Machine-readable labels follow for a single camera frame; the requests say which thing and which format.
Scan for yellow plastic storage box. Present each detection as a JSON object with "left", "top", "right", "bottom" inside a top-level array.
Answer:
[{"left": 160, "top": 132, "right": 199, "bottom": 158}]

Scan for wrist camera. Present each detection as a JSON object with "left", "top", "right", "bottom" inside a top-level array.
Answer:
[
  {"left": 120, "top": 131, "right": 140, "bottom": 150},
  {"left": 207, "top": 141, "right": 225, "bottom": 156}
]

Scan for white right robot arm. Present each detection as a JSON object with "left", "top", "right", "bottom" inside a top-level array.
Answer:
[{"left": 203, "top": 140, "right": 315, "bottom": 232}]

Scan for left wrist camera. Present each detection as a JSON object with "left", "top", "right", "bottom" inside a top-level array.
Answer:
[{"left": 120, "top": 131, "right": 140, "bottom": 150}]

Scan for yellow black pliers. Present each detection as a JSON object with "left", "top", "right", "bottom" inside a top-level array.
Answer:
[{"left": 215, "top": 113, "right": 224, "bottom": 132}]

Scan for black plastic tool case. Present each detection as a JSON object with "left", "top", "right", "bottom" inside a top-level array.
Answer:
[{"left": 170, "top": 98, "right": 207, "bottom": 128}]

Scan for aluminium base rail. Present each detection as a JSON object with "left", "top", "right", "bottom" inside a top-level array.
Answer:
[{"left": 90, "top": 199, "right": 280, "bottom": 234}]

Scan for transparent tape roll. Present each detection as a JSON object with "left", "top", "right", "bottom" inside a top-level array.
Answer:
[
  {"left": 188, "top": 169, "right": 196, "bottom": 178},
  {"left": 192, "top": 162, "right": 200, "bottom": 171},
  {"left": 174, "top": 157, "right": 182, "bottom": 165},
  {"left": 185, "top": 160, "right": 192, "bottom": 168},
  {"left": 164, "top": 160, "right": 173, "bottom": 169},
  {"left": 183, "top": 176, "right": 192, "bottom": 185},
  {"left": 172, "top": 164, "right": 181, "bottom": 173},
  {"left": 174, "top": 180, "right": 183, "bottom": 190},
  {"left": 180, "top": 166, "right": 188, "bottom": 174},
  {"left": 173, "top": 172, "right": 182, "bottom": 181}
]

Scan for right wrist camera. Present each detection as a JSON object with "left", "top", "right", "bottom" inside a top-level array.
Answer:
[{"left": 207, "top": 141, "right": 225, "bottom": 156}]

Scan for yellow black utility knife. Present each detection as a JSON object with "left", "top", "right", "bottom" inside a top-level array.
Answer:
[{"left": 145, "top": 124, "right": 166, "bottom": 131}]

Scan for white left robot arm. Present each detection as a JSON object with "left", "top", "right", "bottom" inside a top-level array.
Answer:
----------------
Problem description :: Copy out the whole listing, exactly as written.

Answer below ::
Machine-readable labels follow for a single camera frame; the requests say which thing and which format.
Scan for yellow plastic storage box. Present each detection as a JSON object with "left", "top", "right", "bottom" inside a top-level array.
Answer:
[{"left": 160, "top": 132, "right": 199, "bottom": 158}]

Scan for wrist camera. Present each detection as a JSON object with "left", "top", "right", "bottom" inside a top-level array.
Answer:
[
  {"left": 120, "top": 131, "right": 140, "bottom": 150},
  {"left": 207, "top": 141, "right": 225, "bottom": 156}
]

Scan for white right robot arm. Present each detection as a JSON object with "left", "top", "right", "bottom" inside a top-level array.
Answer:
[{"left": 203, "top": 140, "right": 315, "bottom": 232}]

Scan for left wrist camera. Present each detection as a JSON object with "left", "top", "right", "bottom" inside a top-level array.
Answer:
[{"left": 120, "top": 131, "right": 140, "bottom": 150}]

Scan for yellow black pliers. Present each detection as a JSON object with "left", "top", "right", "bottom" inside a top-level array.
Answer:
[{"left": 215, "top": 113, "right": 224, "bottom": 132}]

Scan for black plastic tool case. Present each detection as a JSON object with "left", "top", "right", "bottom" inside a top-level array.
Answer:
[{"left": 170, "top": 98, "right": 207, "bottom": 128}]

Scan for aluminium base rail. Present each detection as a JSON object with "left", "top", "right", "bottom" inside a top-level array.
Answer:
[{"left": 90, "top": 199, "right": 280, "bottom": 234}]

Scan for transparent tape roll. Present each detection as a JSON object with "left", "top", "right", "bottom" inside a top-level array.
Answer:
[
  {"left": 188, "top": 169, "right": 196, "bottom": 178},
  {"left": 192, "top": 162, "right": 200, "bottom": 171},
  {"left": 174, "top": 157, "right": 182, "bottom": 165},
  {"left": 185, "top": 160, "right": 192, "bottom": 168},
  {"left": 164, "top": 160, "right": 173, "bottom": 169},
  {"left": 183, "top": 176, "right": 192, "bottom": 185},
  {"left": 172, "top": 164, "right": 181, "bottom": 173},
  {"left": 174, "top": 180, "right": 183, "bottom": 190},
  {"left": 180, "top": 166, "right": 188, "bottom": 174},
  {"left": 173, "top": 172, "right": 182, "bottom": 181}
]

Scan for right wrist camera. Present each detection as a JSON object with "left", "top", "right", "bottom" inside a top-level array.
Answer:
[{"left": 207, "top": 141, "right": 225, "bottom": 156}]

Scan for yellow black utility knife. Present each detection as a JSON object with "left", "top", "right", "bottom" inside a top-level array.
Answer:
[{"left": 145, "top": 124, "right": 166, "bottom": 131}]

Scan for white left robot arm. Present each detection as a JSON object with "left", "top", "right", "bottom" inside a top-level array.
Answer:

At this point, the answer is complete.